Exercise goal – From top to bottom, print the listing word for word and skip any pictures it contains.

Collected data –

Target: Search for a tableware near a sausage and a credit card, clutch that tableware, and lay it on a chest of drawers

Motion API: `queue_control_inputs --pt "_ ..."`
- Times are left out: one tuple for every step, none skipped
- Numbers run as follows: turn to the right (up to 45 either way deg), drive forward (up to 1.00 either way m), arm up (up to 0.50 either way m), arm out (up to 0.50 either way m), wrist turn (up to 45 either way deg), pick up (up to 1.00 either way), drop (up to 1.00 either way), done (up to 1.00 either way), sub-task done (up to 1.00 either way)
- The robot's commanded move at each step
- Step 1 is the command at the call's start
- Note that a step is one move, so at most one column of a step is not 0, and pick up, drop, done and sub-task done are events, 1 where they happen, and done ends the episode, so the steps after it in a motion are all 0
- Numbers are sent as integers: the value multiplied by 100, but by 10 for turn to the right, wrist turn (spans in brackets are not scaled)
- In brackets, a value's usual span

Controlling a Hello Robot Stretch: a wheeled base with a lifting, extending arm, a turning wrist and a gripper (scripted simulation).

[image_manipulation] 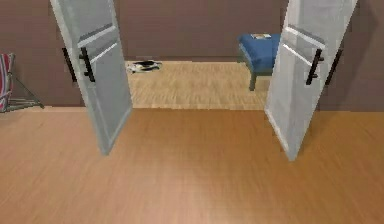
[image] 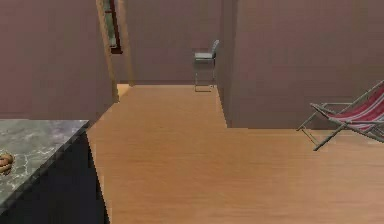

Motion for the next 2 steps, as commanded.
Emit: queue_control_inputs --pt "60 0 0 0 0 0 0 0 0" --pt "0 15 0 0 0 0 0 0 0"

Task solution –
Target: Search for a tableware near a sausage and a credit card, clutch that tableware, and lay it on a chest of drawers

Motion API: `queue_control_inputs --pt "_ ..."`
- Times are left out: one tuple for every step, none skipped
- Numbers run as follows: turn to the right (up to 45 either way deg), drive forward (up to 1.00 either way m), arm up (up to 0.50 either way m), arm out (up to 0.50 either way m), wrist turn (up to 45 either way deg), pick up (up to 1.00 either way), drop (up to 1.00 either way), done (up to 1.00 either way), sub-task done (up to 1.00 either way)
- The robot's commanded move at each step
- Step 1 is the command at the call's start
- Note that a step is one move, so at most one column of a step is not 0, and pick up, drop, done and sub-task done are events, 1 where they happen, and done ends the episode, so the steps after it in a motion are all 0
- Numbers are sent as integers: the value multiplied by 100, but by 10 for turn to the right, wrist turn (spans in brackets are not scaled)
- In brackets, a value's usual span

Controlling a Hello Robot Stretch: a wheeled base with a lifting, extending arm, a turning wrist and a gripper (scripted simulation).

[image_manipulation] 
[image] 

Motion for the next 2 steps, as commanded.
Emit: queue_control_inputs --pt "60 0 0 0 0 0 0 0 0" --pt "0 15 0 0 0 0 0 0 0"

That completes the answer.